» **DATA IN THIS EXERCISE**:
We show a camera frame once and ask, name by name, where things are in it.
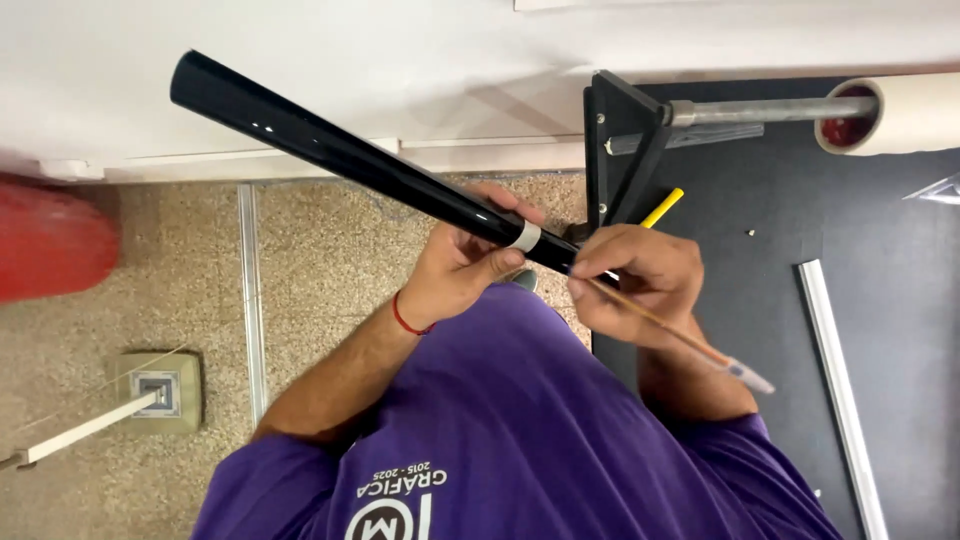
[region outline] white paper roll
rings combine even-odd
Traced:
[[[836,146],[824,137],[823,120],[817,120],[813,131],[824,150],[874,156],[960,147],[960,73],[853,79],[828,97],[854,86],[865,86],[878,98],[876,122],[855,144]]]

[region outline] white wall
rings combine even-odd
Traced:
[[[404,140],[581,133],[581,91],[601,67],[634,82],[960,69],[960,3],[946,0],[536,12],[513,0],[3,2],[8,169],[261,148],[170,104],[189,48],[359,135]]]

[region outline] yellow pencil
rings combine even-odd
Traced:
[[[666,196],[666,199],[663,199],[663,202],[660,203],[660,205],[656,207],[654,211],[650,212],[650,215],[648,215],[646,219],[640,222],[640,226],[646,227],[647,229],[650,229],[651,227],[653,227],[654,224],[660,221],[660,218],[662,218],[663,215],[666,214],[666,211],[669,210],[670,207],[672,207],[674,204],[676,204],[677,201],[679,201],[680,198],[683,196],[684,196],[684,191],[679,187],[674,187],[673,191],[671,191],[670,194]]]

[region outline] man
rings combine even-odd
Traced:
[[[522,264],[438,225],[394,299],[217,467],[193,537],[839,538],[746,387],[583,281],[617,269],[622,290],[703,339],[695,243],[616,225],[571,272],[580,320],[637,345],[642,401],[538,297],[492,284]]]

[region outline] white tape
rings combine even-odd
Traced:
[[[520,236],[514,240],[513,244],[507,246],[508,248],[517,248],[523,253],[527,253],[530,250],[534,249],[534,246],[537,245],[537,242],[540,241],[540,227],[530,223],[529,221],[523,221],[523,231],[520,232]]]

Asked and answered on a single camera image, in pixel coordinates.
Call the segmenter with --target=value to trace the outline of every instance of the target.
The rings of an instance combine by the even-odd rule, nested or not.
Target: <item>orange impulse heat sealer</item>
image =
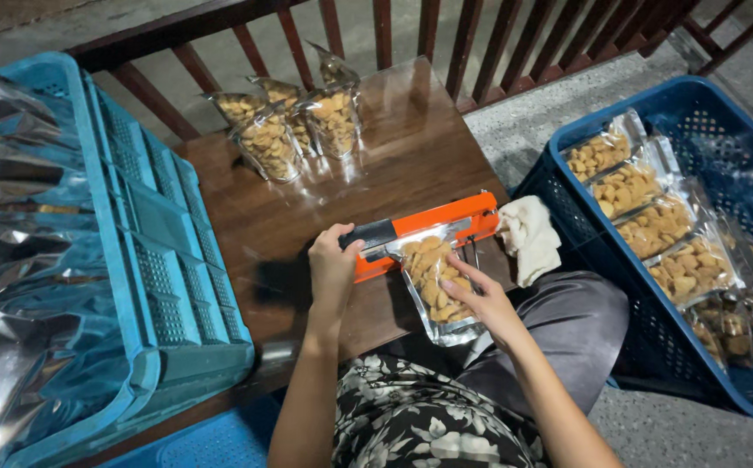
[[[418,237],[424,232],[444,225],[455,224],[453,247],[461,247],[470,241],[478,241],[495,234],[498,226],[498,211],[495,196],[482,191],[479,195],[463,198],[441,207],[400,218],[384,219],[356,226],[350,234],[340,237],[341,248],[353,241],[363,239],[365,248],[356,259],[355,282],[363,282],[400,267],[392,245],[404,237]]]

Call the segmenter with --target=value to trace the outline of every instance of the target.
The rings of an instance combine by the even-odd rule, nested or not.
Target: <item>gray pants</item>
[[[584,414],[599,398],[628,330],[628,298],[589,271],[554,273],[509,294],[529,334]],[[490,348],[457,381],[523,416],[532,416],[512,361]]]

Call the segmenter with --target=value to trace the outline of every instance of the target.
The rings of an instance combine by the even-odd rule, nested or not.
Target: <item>wooden railing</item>
[[[745,0],[731,0],[724,9],[717,14],[717,16],[709,22],[705,27],[701,27],[697,24],[692,17],[688,17],[685,20],[686,31],[694,37],[694,40],[700,44],[700,47],[711,56],[711,60],[703,67],[695,71],[695,74],[705,77],[709,73],[713,72],[715,68],[719,67],[721,63],[732,57],[735,52],[740,50],[746,45],[749,40],[753,38],[753,23],[746,28],[740,36],[735,37],[725,48],[721,48],[712,38],[712,33],[720,27],[721,24],[734,13],[735,9],[741,6]]]
[[[89,72],[108,70],[182,140],[200,136],[194,126],[132,64],[132,60],[165,49],[176,57],[204,91],[221,89],[190,41],[232,29],[256,74],[269,76],[248,22],[278,16],[304,88],[315,87],[290,8],[310,0],[212,0],[183,12],[117,32],[68,50]],[[318,2],[329,49],[345,56],[335,0]],[[372,0],[375,20],[375,59],[382,70],[392,65],[391,0]],[[556,0],[536,0],[527,10],[522,0],[503,0],[492,28],[478,77],[468,96],[460,94],[469,52],[478,28],[483,0],[464,0],[445,87],[461,112],[471,112],[621,54],[639,50],[648,57],[688,16],[699,0],[595,0],[585,11],[584,0],[567,0],[553,24],[548,19]],[[417,52],[431,60],[437,34],[440,0],[421,0]],[[494,83],[506,44],[519,15],[527,15],[503,79]],[[581,24],[574,27],[584,15]],[[543,47],[527,70],[542,32]],[[573,37],[562,51],[566,39]],[[561,53],[557,62],[554,58]]]

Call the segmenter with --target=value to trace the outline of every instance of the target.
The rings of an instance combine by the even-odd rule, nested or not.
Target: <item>person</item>
[[[628,302],[589,272],[539,279],[517,300],[459,260],[482,295],[442,282],[495,346],[455,380],[403,359],[356,359],[337,382],[356,256],[323,231],[309,250],[313,303],[272,436],[268,466],[622,466],[589,412],[628,325]]]

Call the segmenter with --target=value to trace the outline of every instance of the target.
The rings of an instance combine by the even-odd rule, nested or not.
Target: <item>hand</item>
[[[350,244],[346,250],[341,250],[339,236],[352,230],[352,222],[347,225],[334,224],[327,231],[321,232],[307,251],[310,254],[313,286],[310,319],[320,319],[323,326],[340,325],[350,297],[356,257],[365,246],[365,241],[360,239]]]
[[[475,282],[483,295],[478,296],[448,280],[440,282],[440,285],[443,286],[446,294],[469,306],[478,320],[489,329],[498,347],[506,346],[506,343],[511,342],[510,340],[517,340],[519,335],[528,334],[500,283],[486,276],[483,271],[460,260],[454,253],[449,254],[446,259],[457,271]]]

» **YOUR ASSIGNMENT**: Pictures stay out; copy every entry above exactly.

» **TASK RESPONSE**:
We show a camera frame once and ask, name by name, where things are in it.
[region outline] white paper roll
rings combine even-odd
Traced:
[[[836,146],[824,137],[823,120],[817,120],[813,131],[824,150],[874,156],[960,147],[960,73],[853,79],[828,97],[854,86],[865,86],[878,98],[876,122],[855,144]]]

[region outline] white wall
rings combine even-odd
Traced:
[[[404,140],[581,133],[581,91],[601,67],[634,82],[960,69],[960,3],[946,0],[536,12],[513,0],[3,2],[8,169],[261,148],[170,104],[189,48],[359,135]]]

[region outline] yellow pencil
rings combine even-odd
Traced:
[[[666,196],[666,199],[663,199],[663,202],[660,203],[660,205],[656,207],[654,211],[650,212],[650,215],[648,215],[646,219],[640,222],[640,226],[646,227],[647,229],[650,229],[651,227],[653,227],[654,224],[660,221],[660,218],[662,218],[663,215],[666,214],[666,211],[669,210],[670,207],[672,207],[674,204],[676,204],[677,201],[679,201],[680,198],[683,196],[684,196],[684,191],[679,187],[674,187],[673,191],[671,191],[670,194]]]

[region outline] man
rings combine even-odd
Traced:
[[[522,264],[438,225],[394,299],[217,467],[193,537],[839,538],[746,387],[583,281],[617,269],[622,290],[703,339],[695,243],[616,225],[571,272],[580,320],[637,345],[642,401],[538,297],[492,284]]]

[region outline] white tape
rings combine even-odd
Traced:
[[[520,236],[514,240],[513,244],[507,246],[508,248],[517,248],[523,253],[527,253],[530,250],[534,249],[534,246],[537,245],[537,242],[540,241],[540,227],[530,223],[529,221],[523,221],[523,231],[520,232]]]

Asked and answered on a single camera image, in pixel coordinates.
Call the segmenter with --target=value to trace the outline of every instance of the target.
The rings of an instance combine by the even-odd rule, nested or not.
Target: <item>orange impulse heat sealer</item>
image =
[[[418,237],[424,232],[444,225],[455,224],[453,247],[461,247],[470,241],[478,241],[495,234],[498,226],[498,211],[495,196],[482,191],[479,195],[463,198],[441,207],[400,218],[384,219],[356,226],[350,234],[340,237],[341,248],[353,241],[363,239],[365,248],[356,259],[355,282],[363,282],[400,267],[392,245],[404,237]]]

Call the segmenter with --target=value to trace the outline of every instance of the target.
The rings of an instance combine by the even-odd rule, nested or not.
Target: <item>gray pants</item>
[[[584,414],[599,398],[628,330],[628,298],[589,271],[554,273],[509,294],[529,334]],[[490,348],[457,381],[523,416],[532,416],[512,361]]]

Call the segmenter with --target=value to trace the outline of every instance of the target.
The rings of an instance combine by the even-odd rule, nested or not.
Target: <item>wooden railing</item>
[[[745,0],[731,0],[724,9],[717,14],[717,16],[709,22],[705,27],[701,27],[697,24],[692,17],[688,17],[685,20],[686,31],[694,37],[694,40],[700,44],[700,47],[711,56],[711,60],[703,67],[695,71],[695,74],[705,77],[709,73],[713,72],[715,68],[719,67],[721,63],[732,57],[735,52],[740,50],[746,45],[749,40],[753,38],[753,23],[746,28],[740,36],[735,37],[725,48],[721,48],[712,38],[712,33],[720,27],[721,24],[734,13],[735,9],[741,6]]]
[[[89,72],[108,70],[182,140],[200,136],[194,126],[132,64],[132,60],[165,49],[176,57],[204,91],[221,89],[190,41],[232,29],[256,74],[269,76],[248,22],[278,16],[304,88],[315,87],[290,8],[310,0],[212,0],[183,12],[117,32],[68,50]],[[318,2],[329,49],[345,56],[335,0]],[[372,0],[375,20],[375,59],[382,70],[392,65],[391,0]],[[556,0],[536,0],[527,10],[522,0],[503,0],[492,28],[478,77],[468,96],[460,94],[469,52],[478,28],[483,0],[464,0],[445,87],[461,112],[471,112],[621,54],[639,50],[648,57],[688,16],[699,0],[595,0],[585,11],[584,0],[567,0],[553,24],[548,19]],[[417,52],[431,60],[437,34],[440,0],[421,0]],[[494,83],[506,44],[519,15],[527,15],[503,79]],[[581,24],[574,27],[584,15]],[[543,47],[527,70],[542,32]],[[573,37],[562,51],[566,39]],[[561,53],[557,62],[554,58]]]

Call the segmenter with --target=value to trace the outline of every instance of the target.
The rings of an instance combine by the even-odd rule, nested or not.
Target: <item>person</item>
[[[628,302],[589,272],[539,279],[517,300],[459,260],[482,295],[442,282],[495,346],[455,380],[403,359],[356,359],[337,382],[356,256],[323,231],[309,250],[313,303],[272,436],[268,466],[622,466],[589,412],[628,325]]]

Call the segmenter with --target=value to trace the outline of every instance of the target.
The rings of an instance combine by the even-odd rule, nested or not.
Target: <item>hand</item>
[[[350,244],[346,250],[341,250],[339,236],[352,230],[352,222],[347,225],[334,224],[327,231],[321,232],[307,251],[310,254],[313,286],[310,319],[320,319],[323,326],[340,325],[350,297],[356,257],[365,246],[365,241],[360,239]]]
[[[475,282],[483,295],[478,296],[448,280],[440,282],[440,285],[443,286],[446,294],[469,306],[478,320],[489,329],[498,347],[506,346],[506,343],[511,342],[510,340],[517,340],[519,335],[528,334],[500,283],[486,276],[483,271],[460,260],[454,253],[449,254],[446,259],[457,271]]]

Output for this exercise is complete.